In August 2010, Time Inc. announced that Ann S. Moore, its chairman and chief executive, would step down as CEO and be replaced by Jack Griffin, an executive with Meredith Corporation, the nation's second-largest publisher of consumer magazines. In September 2010, Time Inc. entered into a licensing agreement with Kolkata-based ABP Group, one of India's largest media conglomerates, to publish Fortune India magazine and the yearly Fortune India 500 list. Griffin was ousted after a brief tenure, eventually being replaced by Laura Lang, who served about a year.
Split
On March 6, 2013, Time Warner announced plans to spin off Time Inc. into a publicly traded company. Time Warner's chairman/CEO Jeff Bewkes said that the split would allow Time Warner to focus entirely on its television and film businesses, and Time Inc. to focus on its core print media businesses. It was announced in May 2014 that Time Inc. would become a publicly traded company on June 6 of that year. The spin-off was completed on June 9, 2014. As of September 13, 2016, Rich Battista was promoted to president and CEO, replacing Joseph A. Ripp.Time Inc. purchased American Express Publishing Corporation's suite of titles, including Travel + Leisure, Food & Wine, Departures, Black Ink and Executive Travel on October 1, 2013. On January 14, 2014, Time Inc. announced that Colin Bodell was joining the company in the newly created position of executive vice president and chief technology officer. However, he was let go May 19, 2016 On February 5, 2014, Time Inc. announced that it was cutting 500 jobs with most of the layoffs at American Express Publishing. From April 2014 to mid-2017, the Chairman of Time Inc. was Joseph A. Ripp, who had been Chief Executive since September 2013 and continued as Executive Chairman when replaced as CEO by Battista. Though Ripp had intended to remain Executive Chairman until 2018, he wound up leaving the board in 2017 and John Fahey served as non-executive chairman for the months prior to the company's sale to Meredith. On May 28, 2015, Time Inc. announced the purchase of entertainment and sports news site FanSided. In July 2015, Time Inc. acquired League Athletics in Tucson, SportsSignup in Saratoga Springs, and in Los Alamitos. The three companies will be a part of Sports Illustrated Play.
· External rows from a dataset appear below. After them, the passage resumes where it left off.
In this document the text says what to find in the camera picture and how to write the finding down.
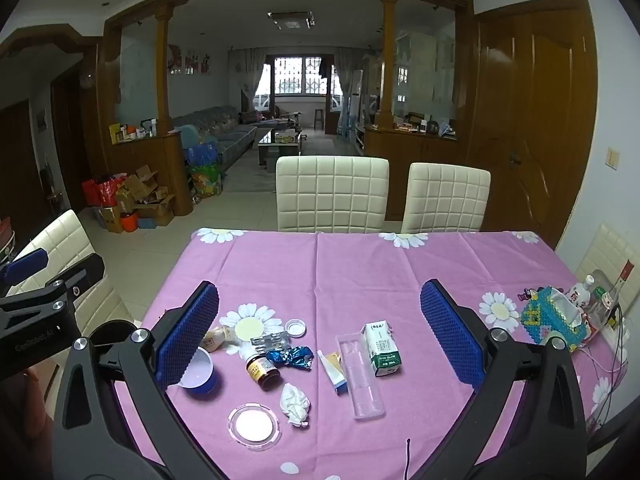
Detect blue plastic bag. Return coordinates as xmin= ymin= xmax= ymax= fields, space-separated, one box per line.
xmin=184 ymin=142 xmax=221 ymax=166

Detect small white red-label bottle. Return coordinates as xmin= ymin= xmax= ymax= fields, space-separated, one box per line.
xmin=567 ymin=282 xmax=594 ymax=312

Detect brown medicine bottle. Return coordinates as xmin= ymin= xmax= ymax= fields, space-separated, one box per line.
xmin=244 ymin=352 xmax=279 ymax=392

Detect pile of cardboard boxes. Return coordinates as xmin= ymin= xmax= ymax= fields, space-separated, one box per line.
xmin=100 ymin=164 xmax=176 ymax=234

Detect green white milk carton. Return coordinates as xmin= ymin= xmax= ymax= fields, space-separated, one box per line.
xmin=359 ymin=320 xmax=403 ymax=379

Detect white cable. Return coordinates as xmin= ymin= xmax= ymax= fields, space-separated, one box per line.
xmin=579 ymin=344 xmax=627 ymax=377

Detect white ointment box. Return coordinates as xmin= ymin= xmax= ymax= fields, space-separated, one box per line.
xmin=317 ymin=349 xmax=350 ymax=396

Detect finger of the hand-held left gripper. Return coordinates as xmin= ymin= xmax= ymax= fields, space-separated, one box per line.
xmin=0 ymin=253 xmax=107 ymax=312
xmin=0 ymin=247 xmax=50 ymax=291

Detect wooden partition cabinet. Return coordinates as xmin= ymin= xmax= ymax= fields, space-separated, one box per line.
xmin=109 ymin=131 xmax=194 ymax=217
xmin=363 ymin=124 xmax=459 ymax=167

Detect red shopping bags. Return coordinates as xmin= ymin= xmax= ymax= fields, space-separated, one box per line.
xmin=82 ymin=174 xmax=129 ymax=209

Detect small beige drink bottle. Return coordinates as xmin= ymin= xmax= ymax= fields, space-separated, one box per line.
xmin=200 ymin=326 xmax=241 ymax=354

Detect colourful printed bag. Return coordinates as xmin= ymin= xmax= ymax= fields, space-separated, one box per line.
xmin=189 ymin=162 xmax=223 ymax=199

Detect wooden door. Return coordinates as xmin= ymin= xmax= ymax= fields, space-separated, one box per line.
xmin=474 ymin=0 xmax=599 ymax=252

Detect blue bowl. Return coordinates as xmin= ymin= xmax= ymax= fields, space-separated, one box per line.
xmin=181 ymin=346 xmax=221 ymax=397

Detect cream quilted dining chair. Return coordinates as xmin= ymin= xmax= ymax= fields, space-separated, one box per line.
xmin=9 ymin=209 xmax=137 ymax=328
xmin=276 ymin=156 xmax=390 ymax=235
xmin=401 ymin=162 xmax=492 ymax=235
xmin=575 ymin=221 xmax=640 ymax=313

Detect black cable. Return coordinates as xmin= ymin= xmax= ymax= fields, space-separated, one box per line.
xmin=586 ymin=304 xmax=632 ymax=433

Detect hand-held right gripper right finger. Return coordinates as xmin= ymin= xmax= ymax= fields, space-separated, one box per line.
xmin=416 ymin=279 xmax=588 ymax=480

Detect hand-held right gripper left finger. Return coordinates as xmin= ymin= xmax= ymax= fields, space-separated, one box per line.
xmin=51 ymin=280 xmax=221 ymax=480

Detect clear plastic tray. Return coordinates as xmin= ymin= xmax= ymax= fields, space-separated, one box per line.
xmin=334 ymin=330 xmax=386 ymax=420

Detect glass coffee table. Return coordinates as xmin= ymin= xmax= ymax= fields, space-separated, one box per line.
xmin=257 ymin=127 xmax=304 ymax=169

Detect barred window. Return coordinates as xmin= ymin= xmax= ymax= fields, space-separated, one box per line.
xmin=273 ymin=55 xmax=322 ymax=96

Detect clear glass bottle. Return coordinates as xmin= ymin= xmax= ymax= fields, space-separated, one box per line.
xmin=587 ymin=259 xmax=634 ymax=332

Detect pink floral tablecloth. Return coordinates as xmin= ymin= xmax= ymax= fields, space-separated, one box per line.
xmin=114 ymin=228 xmax=632 ymax=480

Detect grey curtain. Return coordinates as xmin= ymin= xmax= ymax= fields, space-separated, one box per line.
xmin=228 ymin=47 xmax=269 ymax=111
xmin=332 ymin=47 xmax=369 ymax=106

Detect wooden pillar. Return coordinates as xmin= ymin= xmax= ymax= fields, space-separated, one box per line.
xmin=379 ymin=0 xmax=401 ymax=129
xmin=153 ymin=4 xmax=174 ymax=137

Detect ceiling lamp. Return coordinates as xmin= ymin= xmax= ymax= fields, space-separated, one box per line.
xmin=267 ymin=9 xmax=316 ymax=31

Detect clear round lid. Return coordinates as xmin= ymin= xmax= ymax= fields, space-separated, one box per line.
xmin=227 ymin=402 xmax=282 ymax=445

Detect red wall pictures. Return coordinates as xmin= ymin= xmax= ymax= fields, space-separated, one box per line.
xmin=168 ymin=44 xmax=211 ymax=76

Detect blue foil wrapper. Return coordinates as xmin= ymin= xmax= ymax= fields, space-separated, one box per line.
xmin=266 ymin=345 xmax=315 ymax=371

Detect grey sofa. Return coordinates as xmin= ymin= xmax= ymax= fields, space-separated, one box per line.
xmin=172 ymin=104 xmax=259 ymax=174

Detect small candy wrappers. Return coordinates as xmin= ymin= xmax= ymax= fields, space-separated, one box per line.
xmin=249 ymin=332 xmax=291 ymax=356

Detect row of small containers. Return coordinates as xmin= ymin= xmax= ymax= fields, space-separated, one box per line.
xmin=108 ymin=118 xmax=160 ymax=145

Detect white standing air conditioner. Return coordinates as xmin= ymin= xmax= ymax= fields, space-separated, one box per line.
xmin=348 ymin=69 xmax=365 ymax=136

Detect crumpled white tissue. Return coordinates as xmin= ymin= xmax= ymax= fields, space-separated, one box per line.
xmin=278 ymin=382 xmax=312 ymax=429
After attempting a few TV shows in 2014 and 2015, the company formed Time Inc. Productions in 2016 as its in-house production company. On February 11, 2016, Time Inc. announced that it has acquired Viant, a leading people based marketing platform and owner of MySpace. With the purchase of Time Warner by AT&T, it was agreed that Time Warner television assets such as HBO also came under the AT&T umbrella; after WarnerMedia spun off from AT&T in 2021, these assets came under the fold of Warner Bros. Discovery.